Dalam kehidupan Mafia di Sisilia Italia ada istilah
yang sangat terkenal yaitu Omerta.
Omerta diartikan sebagai sumpah tutup mulut untuk menjaga kehormatan,
loyalitas dan solidaritas di kalangan Mafia.
Anggota Mafia yang tertangkap aparat penegak hukum
wajib tutup mulut untuk menutupi kejahatan yang telah bersama-sama dilakukan.
Jika ada yang sampai berani buka mulut tentang keterlibatan organisasi Mafia
maka nyawanya dan keluarga akan menjadi taruhan.

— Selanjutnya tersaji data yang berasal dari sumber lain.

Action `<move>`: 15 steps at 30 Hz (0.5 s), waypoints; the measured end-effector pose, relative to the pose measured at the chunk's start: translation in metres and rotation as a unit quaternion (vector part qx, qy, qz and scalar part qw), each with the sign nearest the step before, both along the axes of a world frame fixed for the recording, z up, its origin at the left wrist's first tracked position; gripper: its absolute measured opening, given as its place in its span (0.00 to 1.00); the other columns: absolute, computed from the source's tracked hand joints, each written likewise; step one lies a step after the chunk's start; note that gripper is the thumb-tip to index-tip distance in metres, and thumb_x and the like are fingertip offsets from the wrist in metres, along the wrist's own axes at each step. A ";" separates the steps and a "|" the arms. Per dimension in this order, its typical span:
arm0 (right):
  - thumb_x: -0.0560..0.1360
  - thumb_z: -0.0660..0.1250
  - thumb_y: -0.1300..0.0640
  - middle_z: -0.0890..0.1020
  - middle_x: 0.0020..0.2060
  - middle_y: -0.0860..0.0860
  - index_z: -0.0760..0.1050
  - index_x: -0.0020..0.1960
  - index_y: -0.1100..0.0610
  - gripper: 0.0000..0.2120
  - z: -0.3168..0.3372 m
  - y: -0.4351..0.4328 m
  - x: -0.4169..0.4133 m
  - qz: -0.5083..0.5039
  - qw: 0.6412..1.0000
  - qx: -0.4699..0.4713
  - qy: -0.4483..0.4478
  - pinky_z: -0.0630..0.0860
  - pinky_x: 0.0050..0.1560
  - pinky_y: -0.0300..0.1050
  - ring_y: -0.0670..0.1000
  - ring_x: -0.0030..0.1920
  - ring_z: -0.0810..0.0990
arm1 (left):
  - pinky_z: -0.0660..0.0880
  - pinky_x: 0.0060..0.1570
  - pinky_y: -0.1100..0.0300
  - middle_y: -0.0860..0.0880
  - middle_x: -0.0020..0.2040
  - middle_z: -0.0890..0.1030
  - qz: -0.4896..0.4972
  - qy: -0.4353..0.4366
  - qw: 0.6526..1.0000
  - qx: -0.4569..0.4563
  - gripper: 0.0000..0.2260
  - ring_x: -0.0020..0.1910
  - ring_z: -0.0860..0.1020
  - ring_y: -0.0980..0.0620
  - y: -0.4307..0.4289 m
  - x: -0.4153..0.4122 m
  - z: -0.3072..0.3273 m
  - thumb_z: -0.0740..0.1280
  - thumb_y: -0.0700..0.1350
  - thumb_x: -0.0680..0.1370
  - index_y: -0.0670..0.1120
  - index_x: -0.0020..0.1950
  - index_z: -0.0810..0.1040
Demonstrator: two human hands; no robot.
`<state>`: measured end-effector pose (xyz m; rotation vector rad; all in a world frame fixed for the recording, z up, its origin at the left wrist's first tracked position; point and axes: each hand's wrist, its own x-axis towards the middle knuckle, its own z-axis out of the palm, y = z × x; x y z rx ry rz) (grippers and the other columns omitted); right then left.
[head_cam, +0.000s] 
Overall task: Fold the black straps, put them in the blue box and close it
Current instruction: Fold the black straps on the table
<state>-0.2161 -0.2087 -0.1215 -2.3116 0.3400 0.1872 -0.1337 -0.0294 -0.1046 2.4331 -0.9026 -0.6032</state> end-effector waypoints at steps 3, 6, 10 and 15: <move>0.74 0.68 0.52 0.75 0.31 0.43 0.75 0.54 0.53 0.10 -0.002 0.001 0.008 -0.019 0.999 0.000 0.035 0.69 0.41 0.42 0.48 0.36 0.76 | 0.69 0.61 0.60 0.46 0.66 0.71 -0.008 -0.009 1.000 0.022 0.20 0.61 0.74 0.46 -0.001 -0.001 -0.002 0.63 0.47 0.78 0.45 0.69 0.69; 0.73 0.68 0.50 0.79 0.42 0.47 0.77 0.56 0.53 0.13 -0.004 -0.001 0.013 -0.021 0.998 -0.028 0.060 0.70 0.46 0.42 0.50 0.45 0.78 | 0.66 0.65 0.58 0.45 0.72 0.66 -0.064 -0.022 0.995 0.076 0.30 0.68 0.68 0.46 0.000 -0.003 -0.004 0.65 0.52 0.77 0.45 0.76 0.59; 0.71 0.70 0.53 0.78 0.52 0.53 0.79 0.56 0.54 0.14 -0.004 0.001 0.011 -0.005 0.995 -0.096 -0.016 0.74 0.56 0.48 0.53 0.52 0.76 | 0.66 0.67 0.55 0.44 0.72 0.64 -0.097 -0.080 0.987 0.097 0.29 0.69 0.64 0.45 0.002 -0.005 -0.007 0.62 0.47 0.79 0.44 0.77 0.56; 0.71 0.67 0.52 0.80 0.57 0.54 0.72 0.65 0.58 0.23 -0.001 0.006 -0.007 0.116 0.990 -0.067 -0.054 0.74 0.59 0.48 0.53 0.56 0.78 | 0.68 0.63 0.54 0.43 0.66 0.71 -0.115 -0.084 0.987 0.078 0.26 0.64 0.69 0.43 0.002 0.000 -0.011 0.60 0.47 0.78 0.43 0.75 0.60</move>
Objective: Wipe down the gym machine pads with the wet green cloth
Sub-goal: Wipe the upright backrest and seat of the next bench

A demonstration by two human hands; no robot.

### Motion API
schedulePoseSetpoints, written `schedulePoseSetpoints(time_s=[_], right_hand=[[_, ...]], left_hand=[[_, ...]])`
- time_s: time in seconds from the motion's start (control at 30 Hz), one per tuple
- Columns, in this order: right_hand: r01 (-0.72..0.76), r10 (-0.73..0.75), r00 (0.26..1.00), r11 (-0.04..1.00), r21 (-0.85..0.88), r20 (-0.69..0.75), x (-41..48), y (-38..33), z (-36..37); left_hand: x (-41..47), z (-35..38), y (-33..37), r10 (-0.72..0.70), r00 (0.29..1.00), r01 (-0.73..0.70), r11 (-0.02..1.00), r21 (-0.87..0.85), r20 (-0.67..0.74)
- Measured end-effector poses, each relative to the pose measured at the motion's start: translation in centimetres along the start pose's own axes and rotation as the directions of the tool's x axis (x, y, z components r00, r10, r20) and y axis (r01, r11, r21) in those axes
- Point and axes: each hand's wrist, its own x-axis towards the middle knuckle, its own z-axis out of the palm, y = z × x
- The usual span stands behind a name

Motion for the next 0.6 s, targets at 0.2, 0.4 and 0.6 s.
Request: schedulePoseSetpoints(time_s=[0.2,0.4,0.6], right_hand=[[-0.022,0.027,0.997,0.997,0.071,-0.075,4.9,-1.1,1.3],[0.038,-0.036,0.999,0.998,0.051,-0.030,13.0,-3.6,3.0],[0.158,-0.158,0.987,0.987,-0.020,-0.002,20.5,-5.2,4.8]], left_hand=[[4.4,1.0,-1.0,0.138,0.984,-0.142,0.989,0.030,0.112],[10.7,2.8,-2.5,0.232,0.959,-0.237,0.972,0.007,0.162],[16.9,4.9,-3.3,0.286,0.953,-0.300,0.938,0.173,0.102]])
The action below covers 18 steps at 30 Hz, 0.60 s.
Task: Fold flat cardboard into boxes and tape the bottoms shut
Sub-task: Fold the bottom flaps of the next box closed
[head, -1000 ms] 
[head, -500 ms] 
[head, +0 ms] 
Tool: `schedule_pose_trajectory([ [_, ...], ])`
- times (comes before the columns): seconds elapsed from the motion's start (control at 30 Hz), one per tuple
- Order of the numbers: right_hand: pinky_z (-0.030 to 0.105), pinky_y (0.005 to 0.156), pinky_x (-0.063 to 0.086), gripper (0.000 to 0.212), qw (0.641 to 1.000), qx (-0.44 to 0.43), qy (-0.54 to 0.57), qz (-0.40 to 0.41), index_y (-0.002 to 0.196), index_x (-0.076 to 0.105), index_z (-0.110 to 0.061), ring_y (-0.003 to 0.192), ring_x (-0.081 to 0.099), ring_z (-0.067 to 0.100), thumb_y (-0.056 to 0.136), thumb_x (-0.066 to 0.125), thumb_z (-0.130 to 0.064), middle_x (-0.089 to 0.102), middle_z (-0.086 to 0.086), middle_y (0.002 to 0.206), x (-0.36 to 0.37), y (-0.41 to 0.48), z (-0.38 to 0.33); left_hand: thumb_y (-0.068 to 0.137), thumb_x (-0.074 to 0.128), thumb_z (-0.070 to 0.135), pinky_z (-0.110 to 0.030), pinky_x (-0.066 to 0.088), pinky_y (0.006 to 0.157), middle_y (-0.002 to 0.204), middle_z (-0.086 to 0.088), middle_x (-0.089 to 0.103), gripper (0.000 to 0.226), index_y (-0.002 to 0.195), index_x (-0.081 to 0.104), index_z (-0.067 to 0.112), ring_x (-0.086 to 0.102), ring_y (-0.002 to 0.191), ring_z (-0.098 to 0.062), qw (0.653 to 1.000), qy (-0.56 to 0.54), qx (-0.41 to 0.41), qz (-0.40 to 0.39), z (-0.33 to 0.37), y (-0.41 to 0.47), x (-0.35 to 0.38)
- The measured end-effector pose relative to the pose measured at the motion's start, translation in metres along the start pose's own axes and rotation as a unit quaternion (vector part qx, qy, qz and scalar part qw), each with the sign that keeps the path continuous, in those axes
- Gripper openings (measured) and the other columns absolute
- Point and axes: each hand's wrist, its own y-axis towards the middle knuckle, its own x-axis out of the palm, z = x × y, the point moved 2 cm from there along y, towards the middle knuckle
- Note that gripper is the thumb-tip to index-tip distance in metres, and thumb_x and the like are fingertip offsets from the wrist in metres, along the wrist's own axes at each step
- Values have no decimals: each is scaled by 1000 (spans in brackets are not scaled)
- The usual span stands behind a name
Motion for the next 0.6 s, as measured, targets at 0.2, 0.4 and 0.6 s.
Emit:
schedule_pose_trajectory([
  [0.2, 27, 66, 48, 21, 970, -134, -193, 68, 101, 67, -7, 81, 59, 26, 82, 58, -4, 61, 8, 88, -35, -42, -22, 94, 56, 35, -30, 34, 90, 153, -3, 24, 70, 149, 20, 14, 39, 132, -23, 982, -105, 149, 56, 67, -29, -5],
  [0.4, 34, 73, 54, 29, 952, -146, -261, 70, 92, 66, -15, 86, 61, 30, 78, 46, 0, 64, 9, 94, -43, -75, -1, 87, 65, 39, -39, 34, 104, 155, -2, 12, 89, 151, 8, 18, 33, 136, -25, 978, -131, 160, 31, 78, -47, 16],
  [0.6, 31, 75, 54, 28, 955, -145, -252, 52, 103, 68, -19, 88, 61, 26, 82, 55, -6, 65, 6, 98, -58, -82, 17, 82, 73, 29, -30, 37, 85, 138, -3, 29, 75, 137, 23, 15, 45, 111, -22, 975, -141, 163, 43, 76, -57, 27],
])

Kisah ini diceritakan oleh
penulis Maria Puzo dalam novelnya berjudul Omerta.
Di Indonesia walaupun tidak sama, sumpah untuk tutup
mulut itu sebagai bentuk loyalitas dan solidaritas "Sesama Penjahat" juga terjadi. Pernah suatu waktu dalam kegiatan razia, dalam mobil milik anak pejabat tinggi ditemukan narkoba. Tetapi
kemudian yang ditetapkan sebagai tersangka pemilik Narkoba itu adalah teman si
anak pejabat yang ikut menumpang dalam mobil itu.
Atau kasus-kasus yang dimana pelaku disuruh tutup
mulut agar pelaku utama tidak terseret dengan kompensasi uang tutup mulut yang disediakan
pelaku utama. Atau pelaku disuruh menghilang, mungkin juga dihilangkan agar pelaku lain yang mungkin saja lebih kakap akan terungkap.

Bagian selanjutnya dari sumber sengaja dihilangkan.